:: The task ::
Where a line in the material beneath contains "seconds", count it. Give the number only.

:: Dataset section ::
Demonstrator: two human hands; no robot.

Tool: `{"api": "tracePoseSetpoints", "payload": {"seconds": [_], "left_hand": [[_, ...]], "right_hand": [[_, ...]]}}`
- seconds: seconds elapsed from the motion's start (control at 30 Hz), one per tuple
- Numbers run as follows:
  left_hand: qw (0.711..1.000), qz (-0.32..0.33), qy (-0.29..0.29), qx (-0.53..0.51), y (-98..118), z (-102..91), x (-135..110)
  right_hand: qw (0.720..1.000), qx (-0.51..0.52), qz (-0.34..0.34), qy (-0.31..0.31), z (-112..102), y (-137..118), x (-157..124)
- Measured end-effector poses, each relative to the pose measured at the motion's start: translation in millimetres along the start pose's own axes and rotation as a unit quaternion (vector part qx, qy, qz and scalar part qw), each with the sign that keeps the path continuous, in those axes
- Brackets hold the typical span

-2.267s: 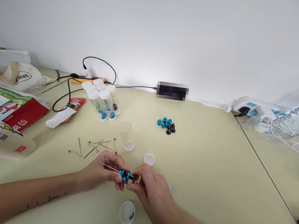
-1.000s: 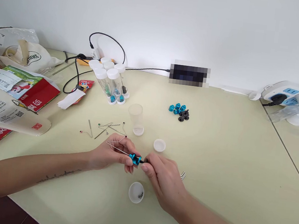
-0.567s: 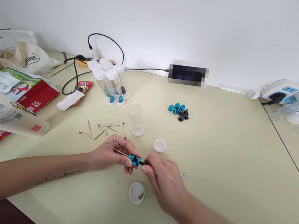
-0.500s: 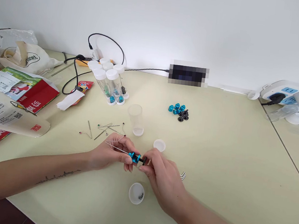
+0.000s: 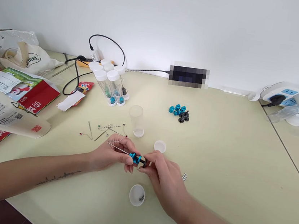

:: Answer box ::
2